POSTS
Realtime Query Oriented Data Structure for DMP
DMP stands for Data Management Platform, and per Wikipedia, it is a technology platform used for collecting and managing data, mainly for digital marketing purposes. To put it simply, DMP is a collection of data about user attributes.
As you might expect a DMP may contain more than millions of data. The DMP I worked on contained nearly a billion. Open source toolings such as Elasticsearch provided a good average baseline for data analytics, and reasonable response time for general-purpose querying. One of the most important usages of DMP is computational advertising. This is where the restraint comes.
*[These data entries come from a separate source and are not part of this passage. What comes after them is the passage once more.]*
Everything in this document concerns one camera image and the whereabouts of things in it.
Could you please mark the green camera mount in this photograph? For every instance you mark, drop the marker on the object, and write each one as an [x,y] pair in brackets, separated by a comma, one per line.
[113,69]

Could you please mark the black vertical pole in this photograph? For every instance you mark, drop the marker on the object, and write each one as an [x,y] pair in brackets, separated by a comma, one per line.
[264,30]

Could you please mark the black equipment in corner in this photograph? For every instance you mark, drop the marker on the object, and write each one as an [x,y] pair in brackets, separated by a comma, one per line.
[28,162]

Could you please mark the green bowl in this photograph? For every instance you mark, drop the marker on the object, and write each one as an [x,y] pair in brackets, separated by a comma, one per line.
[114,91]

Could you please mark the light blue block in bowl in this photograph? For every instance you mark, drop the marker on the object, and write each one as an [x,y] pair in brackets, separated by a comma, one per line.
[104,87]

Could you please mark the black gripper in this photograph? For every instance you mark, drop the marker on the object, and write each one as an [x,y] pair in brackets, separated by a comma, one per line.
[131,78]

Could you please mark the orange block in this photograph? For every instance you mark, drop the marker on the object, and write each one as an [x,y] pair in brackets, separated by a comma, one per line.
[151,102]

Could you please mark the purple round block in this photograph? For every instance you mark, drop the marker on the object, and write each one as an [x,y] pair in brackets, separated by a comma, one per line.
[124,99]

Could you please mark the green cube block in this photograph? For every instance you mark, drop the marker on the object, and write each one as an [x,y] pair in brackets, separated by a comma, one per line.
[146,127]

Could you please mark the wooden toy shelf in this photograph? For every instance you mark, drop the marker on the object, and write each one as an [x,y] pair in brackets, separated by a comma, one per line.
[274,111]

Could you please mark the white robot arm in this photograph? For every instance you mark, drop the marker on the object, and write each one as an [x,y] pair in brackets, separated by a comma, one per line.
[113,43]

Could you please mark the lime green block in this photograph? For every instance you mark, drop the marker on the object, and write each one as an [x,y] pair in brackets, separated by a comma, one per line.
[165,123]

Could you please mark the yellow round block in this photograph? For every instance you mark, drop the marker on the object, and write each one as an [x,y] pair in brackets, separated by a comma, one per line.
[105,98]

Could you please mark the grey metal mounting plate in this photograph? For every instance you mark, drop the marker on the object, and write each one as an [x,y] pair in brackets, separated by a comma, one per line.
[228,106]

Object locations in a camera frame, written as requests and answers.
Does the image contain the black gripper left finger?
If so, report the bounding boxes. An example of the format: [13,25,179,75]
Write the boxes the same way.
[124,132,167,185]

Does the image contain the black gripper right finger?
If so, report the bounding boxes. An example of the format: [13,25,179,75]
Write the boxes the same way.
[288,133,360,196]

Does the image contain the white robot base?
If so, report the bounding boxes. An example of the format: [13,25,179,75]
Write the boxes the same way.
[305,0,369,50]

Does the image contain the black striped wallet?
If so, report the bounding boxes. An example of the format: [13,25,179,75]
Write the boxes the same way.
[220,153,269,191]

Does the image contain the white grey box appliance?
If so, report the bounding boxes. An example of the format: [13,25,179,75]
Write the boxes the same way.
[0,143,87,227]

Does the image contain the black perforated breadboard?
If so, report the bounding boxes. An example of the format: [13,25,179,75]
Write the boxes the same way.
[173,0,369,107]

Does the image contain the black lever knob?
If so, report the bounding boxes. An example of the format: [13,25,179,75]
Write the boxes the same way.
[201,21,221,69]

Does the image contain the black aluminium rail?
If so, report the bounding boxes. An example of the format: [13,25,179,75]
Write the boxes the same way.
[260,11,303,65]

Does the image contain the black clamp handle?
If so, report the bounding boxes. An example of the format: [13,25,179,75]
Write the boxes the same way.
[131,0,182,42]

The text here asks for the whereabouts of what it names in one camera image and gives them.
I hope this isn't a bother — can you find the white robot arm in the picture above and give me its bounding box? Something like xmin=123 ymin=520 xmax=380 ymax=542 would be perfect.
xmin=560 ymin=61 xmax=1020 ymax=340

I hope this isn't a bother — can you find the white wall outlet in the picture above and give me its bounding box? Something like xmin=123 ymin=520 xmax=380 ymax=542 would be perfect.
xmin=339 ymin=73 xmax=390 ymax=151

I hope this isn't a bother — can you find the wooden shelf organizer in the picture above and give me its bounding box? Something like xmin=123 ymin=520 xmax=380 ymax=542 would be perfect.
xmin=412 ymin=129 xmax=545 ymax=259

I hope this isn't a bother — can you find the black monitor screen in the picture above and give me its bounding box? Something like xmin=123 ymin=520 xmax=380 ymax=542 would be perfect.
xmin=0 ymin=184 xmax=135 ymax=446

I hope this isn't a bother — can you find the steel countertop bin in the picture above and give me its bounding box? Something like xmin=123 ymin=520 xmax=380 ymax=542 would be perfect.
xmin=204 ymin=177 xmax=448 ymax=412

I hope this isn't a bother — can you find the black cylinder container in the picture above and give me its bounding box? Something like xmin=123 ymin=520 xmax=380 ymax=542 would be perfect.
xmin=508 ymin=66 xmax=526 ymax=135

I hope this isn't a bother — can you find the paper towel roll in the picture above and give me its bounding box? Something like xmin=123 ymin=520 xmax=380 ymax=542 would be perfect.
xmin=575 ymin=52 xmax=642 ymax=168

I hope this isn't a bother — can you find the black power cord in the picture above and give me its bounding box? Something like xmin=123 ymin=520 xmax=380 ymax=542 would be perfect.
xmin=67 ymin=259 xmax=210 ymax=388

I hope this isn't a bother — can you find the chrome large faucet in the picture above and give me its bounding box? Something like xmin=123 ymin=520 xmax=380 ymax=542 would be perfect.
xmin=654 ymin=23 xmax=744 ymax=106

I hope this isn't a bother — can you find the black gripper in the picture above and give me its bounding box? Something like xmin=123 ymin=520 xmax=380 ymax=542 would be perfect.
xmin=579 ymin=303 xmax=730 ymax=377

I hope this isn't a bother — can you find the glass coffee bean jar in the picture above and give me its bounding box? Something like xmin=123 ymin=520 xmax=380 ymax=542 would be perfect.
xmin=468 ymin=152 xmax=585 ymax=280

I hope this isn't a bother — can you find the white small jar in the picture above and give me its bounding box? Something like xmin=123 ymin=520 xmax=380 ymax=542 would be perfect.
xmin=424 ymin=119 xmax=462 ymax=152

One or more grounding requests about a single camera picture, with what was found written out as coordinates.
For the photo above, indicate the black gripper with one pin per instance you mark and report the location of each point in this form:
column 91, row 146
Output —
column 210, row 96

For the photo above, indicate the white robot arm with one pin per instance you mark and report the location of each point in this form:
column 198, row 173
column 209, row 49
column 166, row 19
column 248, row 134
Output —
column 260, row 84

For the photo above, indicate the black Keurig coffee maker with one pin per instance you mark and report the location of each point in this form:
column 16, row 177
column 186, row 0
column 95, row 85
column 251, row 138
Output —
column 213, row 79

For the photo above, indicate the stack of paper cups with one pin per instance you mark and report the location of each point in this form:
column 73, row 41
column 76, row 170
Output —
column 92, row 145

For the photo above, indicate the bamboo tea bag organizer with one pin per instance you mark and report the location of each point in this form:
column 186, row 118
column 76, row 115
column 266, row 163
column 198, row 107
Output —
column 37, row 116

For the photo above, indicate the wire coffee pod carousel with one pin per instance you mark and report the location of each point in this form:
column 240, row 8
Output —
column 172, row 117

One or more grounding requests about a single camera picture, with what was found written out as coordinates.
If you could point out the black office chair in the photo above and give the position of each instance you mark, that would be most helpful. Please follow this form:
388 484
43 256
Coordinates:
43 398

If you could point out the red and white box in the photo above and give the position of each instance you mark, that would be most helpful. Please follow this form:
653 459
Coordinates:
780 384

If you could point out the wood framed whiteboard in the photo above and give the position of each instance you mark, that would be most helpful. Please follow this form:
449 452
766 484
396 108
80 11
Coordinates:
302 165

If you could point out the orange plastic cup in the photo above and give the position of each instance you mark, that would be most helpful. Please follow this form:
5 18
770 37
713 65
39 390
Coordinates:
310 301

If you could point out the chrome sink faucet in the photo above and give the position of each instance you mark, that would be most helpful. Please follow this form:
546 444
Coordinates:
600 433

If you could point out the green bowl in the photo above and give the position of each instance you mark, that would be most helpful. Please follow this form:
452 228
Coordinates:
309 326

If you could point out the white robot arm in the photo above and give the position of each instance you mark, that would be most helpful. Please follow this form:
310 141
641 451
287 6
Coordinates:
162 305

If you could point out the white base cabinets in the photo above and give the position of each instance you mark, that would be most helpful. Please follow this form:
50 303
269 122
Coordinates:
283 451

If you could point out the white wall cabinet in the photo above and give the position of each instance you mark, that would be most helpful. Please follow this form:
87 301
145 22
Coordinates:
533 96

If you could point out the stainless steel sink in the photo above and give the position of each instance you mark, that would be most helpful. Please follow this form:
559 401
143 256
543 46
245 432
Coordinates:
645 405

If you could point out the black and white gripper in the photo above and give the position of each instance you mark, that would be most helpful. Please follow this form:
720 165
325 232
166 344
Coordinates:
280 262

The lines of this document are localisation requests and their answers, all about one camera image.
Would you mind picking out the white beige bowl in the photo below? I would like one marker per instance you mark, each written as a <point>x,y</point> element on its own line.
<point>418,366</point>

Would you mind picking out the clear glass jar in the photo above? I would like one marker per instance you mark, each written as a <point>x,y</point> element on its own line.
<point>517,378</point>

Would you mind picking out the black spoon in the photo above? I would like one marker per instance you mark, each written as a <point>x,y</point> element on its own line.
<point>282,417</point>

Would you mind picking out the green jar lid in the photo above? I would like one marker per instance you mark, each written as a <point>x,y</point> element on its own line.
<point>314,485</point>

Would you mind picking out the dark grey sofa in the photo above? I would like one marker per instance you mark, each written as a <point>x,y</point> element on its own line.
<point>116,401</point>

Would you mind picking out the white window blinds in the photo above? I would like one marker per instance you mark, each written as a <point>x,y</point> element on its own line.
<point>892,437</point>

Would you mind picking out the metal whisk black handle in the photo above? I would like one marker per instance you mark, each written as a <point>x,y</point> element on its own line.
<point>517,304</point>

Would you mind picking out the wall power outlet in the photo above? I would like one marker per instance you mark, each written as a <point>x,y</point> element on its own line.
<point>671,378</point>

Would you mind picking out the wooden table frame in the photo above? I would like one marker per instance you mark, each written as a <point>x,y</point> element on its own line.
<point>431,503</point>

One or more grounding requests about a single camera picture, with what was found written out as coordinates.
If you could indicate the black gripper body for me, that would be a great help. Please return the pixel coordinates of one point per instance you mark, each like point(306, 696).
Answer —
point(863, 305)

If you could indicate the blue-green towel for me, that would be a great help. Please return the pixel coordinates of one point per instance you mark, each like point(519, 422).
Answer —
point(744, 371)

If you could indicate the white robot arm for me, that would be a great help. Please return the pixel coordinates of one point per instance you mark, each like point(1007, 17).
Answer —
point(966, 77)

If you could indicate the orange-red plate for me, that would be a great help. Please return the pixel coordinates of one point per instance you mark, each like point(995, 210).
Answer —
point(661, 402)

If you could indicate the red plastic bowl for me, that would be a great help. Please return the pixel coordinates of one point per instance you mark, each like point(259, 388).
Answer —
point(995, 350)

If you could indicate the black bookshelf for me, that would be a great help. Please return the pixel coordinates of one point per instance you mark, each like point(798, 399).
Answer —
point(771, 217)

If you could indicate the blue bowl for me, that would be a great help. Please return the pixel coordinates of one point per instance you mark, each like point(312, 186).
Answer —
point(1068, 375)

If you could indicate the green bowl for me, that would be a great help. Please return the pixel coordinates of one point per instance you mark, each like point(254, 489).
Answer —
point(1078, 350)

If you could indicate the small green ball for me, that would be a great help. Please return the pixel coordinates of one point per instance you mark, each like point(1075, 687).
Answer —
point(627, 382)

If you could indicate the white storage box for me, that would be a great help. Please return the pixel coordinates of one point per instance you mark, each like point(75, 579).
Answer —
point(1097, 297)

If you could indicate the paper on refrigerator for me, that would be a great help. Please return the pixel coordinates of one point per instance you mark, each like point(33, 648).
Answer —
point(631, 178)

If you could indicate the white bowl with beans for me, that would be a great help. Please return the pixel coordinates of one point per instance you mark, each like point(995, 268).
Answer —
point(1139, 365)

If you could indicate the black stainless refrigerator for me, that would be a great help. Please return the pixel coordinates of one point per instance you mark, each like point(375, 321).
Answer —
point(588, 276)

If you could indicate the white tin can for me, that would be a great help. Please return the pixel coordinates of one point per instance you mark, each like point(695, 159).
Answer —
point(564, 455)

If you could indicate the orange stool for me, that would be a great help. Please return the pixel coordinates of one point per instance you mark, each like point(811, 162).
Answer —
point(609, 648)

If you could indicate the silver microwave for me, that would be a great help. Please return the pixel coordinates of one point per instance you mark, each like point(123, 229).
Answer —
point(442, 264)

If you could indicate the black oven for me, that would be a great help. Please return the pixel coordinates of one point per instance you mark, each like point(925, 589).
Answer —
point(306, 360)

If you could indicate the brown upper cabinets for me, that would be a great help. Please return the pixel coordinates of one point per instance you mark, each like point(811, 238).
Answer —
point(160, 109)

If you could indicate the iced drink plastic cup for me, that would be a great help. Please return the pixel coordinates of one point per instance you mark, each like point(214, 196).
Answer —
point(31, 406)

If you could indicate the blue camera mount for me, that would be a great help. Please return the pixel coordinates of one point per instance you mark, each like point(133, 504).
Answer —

When making realtime advertising decisions, the time we can afford to spend on DMP is no more than a couple of milliseconds. Single random disk access will exceed this limit. Skip to the end for our tl;dr; solution.
The first solution came to mind is to load all the data in Redis as key-value pairs. This was a fine idea except that the memory consumption would be huge. However, if you were delivering data to an external system without the knowledge of labels, it was a no go. The memory could only be accessed by primary keys, such as user id. We were unable to export a group of users for a particular label. In our use cases, we wanted to filter users by a logical composition of labels, ie. Male AND (Sport OR Travel)
. That’s next to impossible with user id as the primary key.
Then we tried to add a secondary index: ad id. Each ad was effectively a selection of labels. Each ad id pointed to a pool of users. To reduce memory consumption, we took advantage of the bloom filter rather than storing real ids. Membership queries of the bloom filter are O(1). That worked well in query time, but the cost of generating these secondary indexes was tremendous. A full database scan must be executed for every index.
We went back to the drawing board. The secondary index this time became label id. We stored a bloom filter of users for every single label. We still pay the cost of generating each labels, but the number of labels are drastically lower than the number of ads. How did we turn labels to selections such as Male AND (Sport OR Travel)
? Well, there was a little known property of bloom filters. Union and intersection of Bloom filters with the same size and set of hash functions can be implemented with bitwise OR and AND operations respectively.
Male | Travel | Sport |
---|---|---|
01010 | 11000 | 00101 |
Male AND (Sport OR Travel)
= 01010 AND (11000 OR 00101)
= 01000
After this change our ad creation time was sub-second and the query time was sub-millisecond. On top of that, memory consumption was strictly controlled. 100 million users could be stored in 110M memory with an accuracy of 99%.